Goffinet, B. 2006: Splachnaceae. In: McCarthy, P.M. (ed.) Flora of Australia. Vol. 51 Mosses 1. ABRS, Canberra. 173–181.
Hooker, J.D.; Wilson, W. 1844: Musci Antarctici; being characters with brief descriptions of the new species of mosses discovered during the voyage of H.M. Discovery ships, Erebus and Terror, in the southern circumpolar regions, together with those of Tasmania and New Zealand. London Journal of Botany 3: 533–556. [Oct. 1844]
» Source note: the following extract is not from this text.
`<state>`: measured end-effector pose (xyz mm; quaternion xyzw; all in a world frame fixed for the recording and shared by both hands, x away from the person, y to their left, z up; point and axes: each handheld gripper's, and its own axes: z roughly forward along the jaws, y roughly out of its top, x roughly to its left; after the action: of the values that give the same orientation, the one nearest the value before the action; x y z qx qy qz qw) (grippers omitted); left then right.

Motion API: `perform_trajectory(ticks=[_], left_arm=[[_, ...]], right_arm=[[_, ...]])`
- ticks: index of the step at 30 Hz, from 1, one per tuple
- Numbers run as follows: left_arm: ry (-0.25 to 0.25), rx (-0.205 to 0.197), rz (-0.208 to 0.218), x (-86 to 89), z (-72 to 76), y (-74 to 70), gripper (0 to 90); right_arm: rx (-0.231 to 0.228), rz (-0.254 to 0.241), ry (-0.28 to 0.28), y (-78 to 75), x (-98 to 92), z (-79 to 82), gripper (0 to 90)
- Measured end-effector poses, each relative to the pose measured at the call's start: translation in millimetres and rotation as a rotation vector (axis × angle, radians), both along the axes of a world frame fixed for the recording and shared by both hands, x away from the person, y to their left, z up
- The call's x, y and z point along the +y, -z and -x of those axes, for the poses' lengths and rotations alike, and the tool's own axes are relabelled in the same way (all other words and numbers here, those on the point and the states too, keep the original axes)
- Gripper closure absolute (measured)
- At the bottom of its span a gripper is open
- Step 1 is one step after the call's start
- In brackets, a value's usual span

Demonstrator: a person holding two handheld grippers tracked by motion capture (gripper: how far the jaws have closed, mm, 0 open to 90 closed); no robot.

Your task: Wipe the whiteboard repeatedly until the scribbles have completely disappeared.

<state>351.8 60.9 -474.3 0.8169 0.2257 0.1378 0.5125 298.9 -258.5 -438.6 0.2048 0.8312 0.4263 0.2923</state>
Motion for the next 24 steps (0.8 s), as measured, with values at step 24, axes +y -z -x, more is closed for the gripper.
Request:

Müller, C. 1850–1851: Synopsis Muscorum Frondosorum omnium hucusque cognitorum. Vol. 2. Foerstner, Berlin.
Müller, C. 1900 ("1901"): Genera Muscorum Frondosorum. Kummer, Leipzig.
Wilson, W. 1854 ("1855"): Musci. In: Hooker, J.D. The Botany of the Antarctic Voyage of H.M. Discovery Ships Erebus and Terror, in the years 1839–1843, under the command of Captain Sir James Clark Ross. II. Flora Novae-Zelandiae. Part II. Flowerless plants. Lovell Reeve, London. 57–125.
Wilson, W.; Hooker, J.D. 1845 ("1847"): Musci. In: Hooker, J.D. The Botany of the Antarctic Voyage of H.M. Discovery Ships Erebus and Terror in the Years 1839–1843, under the command of Captain Sir James Clark Ross. I. Flora Antarctica. Part I. Botany of Lord Auckland’s Group and Campbell’s Island. Reeve, Brothers, London. 117–143.